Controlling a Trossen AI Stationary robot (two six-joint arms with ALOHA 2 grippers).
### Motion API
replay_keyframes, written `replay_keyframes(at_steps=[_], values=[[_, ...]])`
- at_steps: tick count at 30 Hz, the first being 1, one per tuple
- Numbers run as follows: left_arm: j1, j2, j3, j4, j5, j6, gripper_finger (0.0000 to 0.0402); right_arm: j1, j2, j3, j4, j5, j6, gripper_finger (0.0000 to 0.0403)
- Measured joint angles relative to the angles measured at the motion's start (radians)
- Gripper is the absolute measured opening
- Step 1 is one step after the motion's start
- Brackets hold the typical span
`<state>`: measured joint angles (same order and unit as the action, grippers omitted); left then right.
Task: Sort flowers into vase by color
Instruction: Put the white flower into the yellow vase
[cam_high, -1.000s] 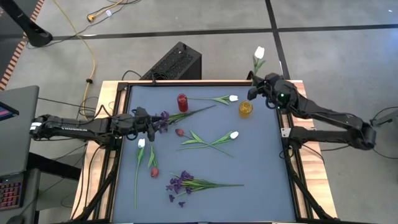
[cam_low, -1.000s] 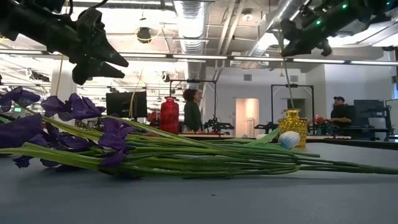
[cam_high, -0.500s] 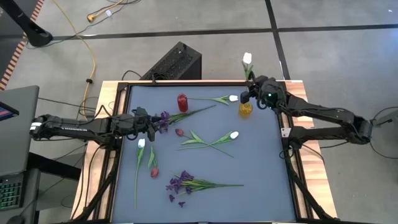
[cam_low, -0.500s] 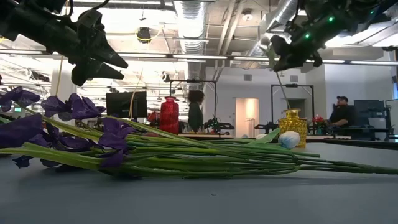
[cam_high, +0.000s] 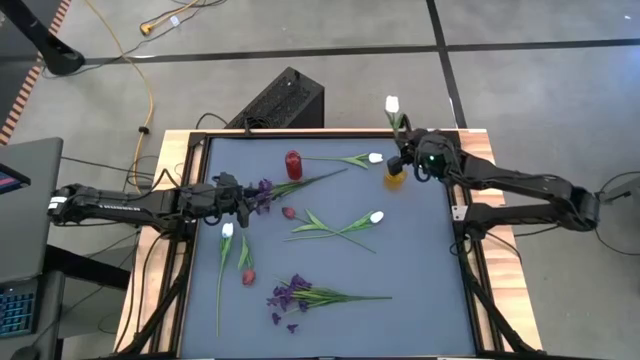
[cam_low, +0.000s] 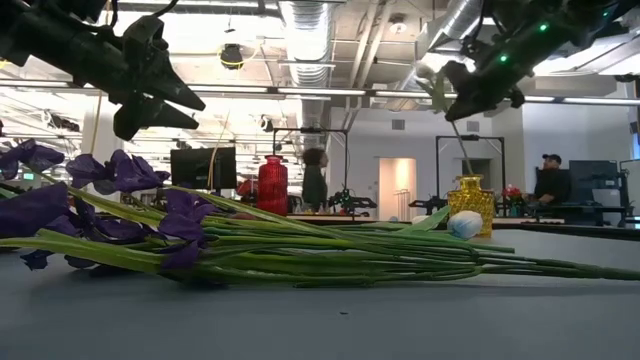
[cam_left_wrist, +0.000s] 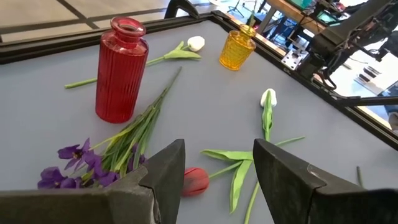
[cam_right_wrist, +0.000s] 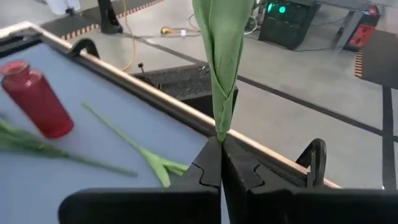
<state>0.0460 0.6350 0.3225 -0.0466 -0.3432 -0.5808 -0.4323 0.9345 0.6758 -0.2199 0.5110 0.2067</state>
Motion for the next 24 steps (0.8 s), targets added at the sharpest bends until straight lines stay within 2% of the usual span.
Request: replay_keyframes(at_steps=[11, 24], values=[[0.000, 0.000, 0.000, -0.002, 0.022, 0.000, 0.0178, 0.066, -0.040, 0.000, -0.178, -0.006, 0.003, 0.0088], [0.000, 0.000, 0.000, 0.013, 0.119, -0.010, 0.0178, 0.121, -0.039, 0.074, -0.483, -0.185, 0.182, 0.0192]])
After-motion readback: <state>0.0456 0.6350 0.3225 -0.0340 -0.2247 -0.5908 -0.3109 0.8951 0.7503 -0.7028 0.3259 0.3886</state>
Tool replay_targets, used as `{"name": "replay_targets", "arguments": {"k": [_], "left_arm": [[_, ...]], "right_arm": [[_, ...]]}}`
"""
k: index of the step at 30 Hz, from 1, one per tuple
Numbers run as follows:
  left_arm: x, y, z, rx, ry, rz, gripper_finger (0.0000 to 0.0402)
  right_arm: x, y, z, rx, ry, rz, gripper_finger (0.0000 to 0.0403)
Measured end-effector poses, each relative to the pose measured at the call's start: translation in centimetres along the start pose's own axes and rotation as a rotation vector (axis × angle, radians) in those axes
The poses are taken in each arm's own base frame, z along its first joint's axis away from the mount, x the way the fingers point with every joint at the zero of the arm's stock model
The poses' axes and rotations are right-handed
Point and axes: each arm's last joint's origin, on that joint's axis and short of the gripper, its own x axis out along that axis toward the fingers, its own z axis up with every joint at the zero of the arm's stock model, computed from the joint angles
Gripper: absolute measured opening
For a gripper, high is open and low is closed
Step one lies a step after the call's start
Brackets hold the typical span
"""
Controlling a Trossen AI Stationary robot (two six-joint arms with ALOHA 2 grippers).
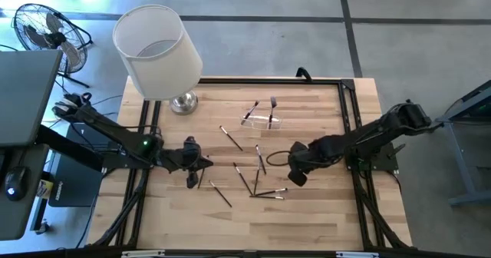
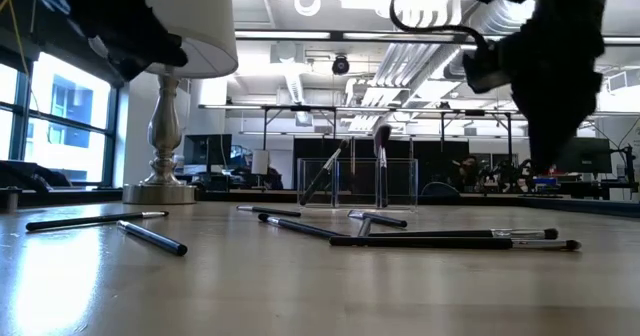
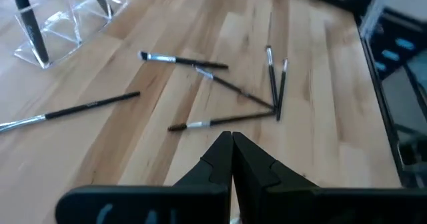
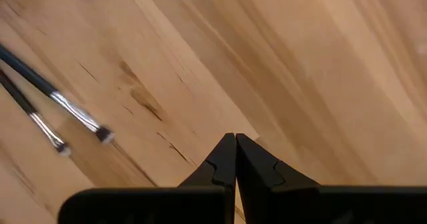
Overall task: Put items in baskets/containers
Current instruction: Put the eyeshadow brush into the transparent organizer
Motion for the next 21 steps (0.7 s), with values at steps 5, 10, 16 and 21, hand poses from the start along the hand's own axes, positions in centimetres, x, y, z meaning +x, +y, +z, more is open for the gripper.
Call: {"name": "replay_targets", "arguments": {"k": [5, 10, 16, 21], "left_arm": [[2.5, -1.8, 1.1, -0.075, 0.078, 0.141, 0.0000], [4.1, -2.8, 1.2, -0.291, 0.271, 0.407, 0.0000], [4.1, -2.3, -0.1, -0.643, 0.423, 0.715, 0.0000], [4.4, -2.2, -1.4, -0.824, 0.496, 0.732, 0.0000]], "right_arm": [[0.8, -0.4, -1.0, -0.047, 0.008, 0.000, 0.0003], [1.5, -0.5, -1.5, -0.102, -0.004, 0.023, 0.0003], [1.8, 0.1, -1.2, -0.217, -0.056, 0.110, 0.0001], [1.6, 0.9, -0.4, -0.296, -0.149, 0.186, 0.0004]]}}
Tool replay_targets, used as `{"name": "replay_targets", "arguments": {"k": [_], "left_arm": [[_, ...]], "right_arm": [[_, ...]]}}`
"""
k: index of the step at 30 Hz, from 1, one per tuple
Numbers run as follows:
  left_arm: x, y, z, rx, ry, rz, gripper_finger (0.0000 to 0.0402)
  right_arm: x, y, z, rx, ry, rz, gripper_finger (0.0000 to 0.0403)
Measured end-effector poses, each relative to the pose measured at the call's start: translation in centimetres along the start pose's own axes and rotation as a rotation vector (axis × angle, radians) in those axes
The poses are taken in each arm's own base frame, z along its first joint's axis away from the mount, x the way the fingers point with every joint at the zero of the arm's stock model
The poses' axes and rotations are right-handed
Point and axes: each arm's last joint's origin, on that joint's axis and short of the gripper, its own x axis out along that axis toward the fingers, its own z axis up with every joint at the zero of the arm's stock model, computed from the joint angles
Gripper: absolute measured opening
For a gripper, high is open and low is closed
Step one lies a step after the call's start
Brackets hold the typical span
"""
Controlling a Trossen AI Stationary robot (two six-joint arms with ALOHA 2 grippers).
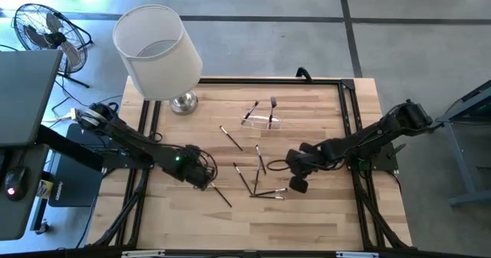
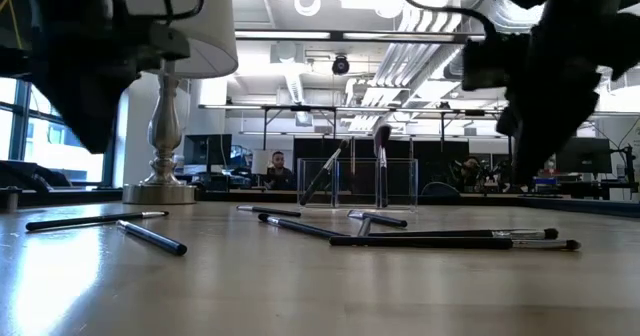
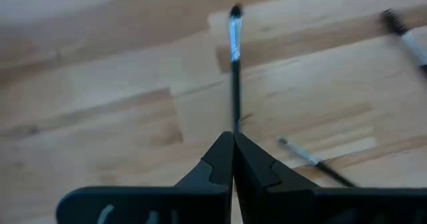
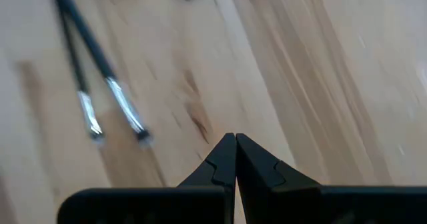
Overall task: Put items in baskets/containers
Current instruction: Put the eyeshadow brush into the transparent organizer
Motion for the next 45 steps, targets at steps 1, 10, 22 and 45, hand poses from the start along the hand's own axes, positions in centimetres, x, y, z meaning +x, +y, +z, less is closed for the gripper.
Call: {"name": "replay_targets", "arguments": {"k": [1, 10, 22, 45], "left_arm": [[0.2, 0.0, -0.1, -0.009, 0.011, -0.009, 0.0001], [0.9, -0.3, -0.2, -0.025, -0.011, -0.043, 0.0006], [3.8, -1.0, -1.0, 0.007, -0.023, 0.049, 0.0101], [7.1, -2.6, -2.1, 0.662, -0.019, 0.048, 0.0015]], "right_arm": [[0.0, 0.1, 0.2, -0.011, -0.021, 0.015, 0.0003], [-0.1, 0.7, 1.1, -0.062, -0.097, 0.103, 0.0005], [-0.1, 0.8, 1.2, -0.089, -0.112, 0.103, 0.0002], [-0.3, 1.6, 2.9, -0.233, -0.336, 0.088, 0.0009]]}}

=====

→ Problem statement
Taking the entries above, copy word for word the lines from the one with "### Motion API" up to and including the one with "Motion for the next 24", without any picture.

→ Answer space
### Motion API
replay_keyframes, written `replay_keyframes(at_steps=[_], values=[[_, ...]])`
- at_steps: tick count at 30 Hz, the first being 1, one per tuple
- Numbers run as follows: left_arm: j1, j2, j3, j4, j5, j6, gripper_finger (0.0000 to 0.0402); right_arm: j1, j2, j3, j4, j5, j6, gripper_finger (0.0000 to 0.0403)
- Measured joint angles relative to the angles measured at the motion's start (radians)
- Gripper is the absolute measured opening
- Step 1 is one step after the motion's start
- Brackets hold the typical span
`<state>`: measured joint angles (same order and unit as the action, grippers omitted); left then right.
Task: Sort flowers into vase by color
Instruction: Put the white flower into the yellow vase
[cam_high, -1.000s] 
[cam_low, -1.000s] 
[cam_high, -0.500s] 
[cam_low, -0.500s] 
[cam_high, +0.000s] 
[cam_low, +0.000s] 
[cam_left_wrist, +0.000s] 
[cam_right_wrist, +0.000s] 
<state>0.0460 0.6350 0.3225 -0.0466 -0.3432 -0.5808 -0.4323 0.9345 0.6758 -0.2199 0.5110 0.2067</state>
Motion for the next 24 steps (0.8 s), targets added at the sharpest bends until straight lines stay within 2% of the usual span.

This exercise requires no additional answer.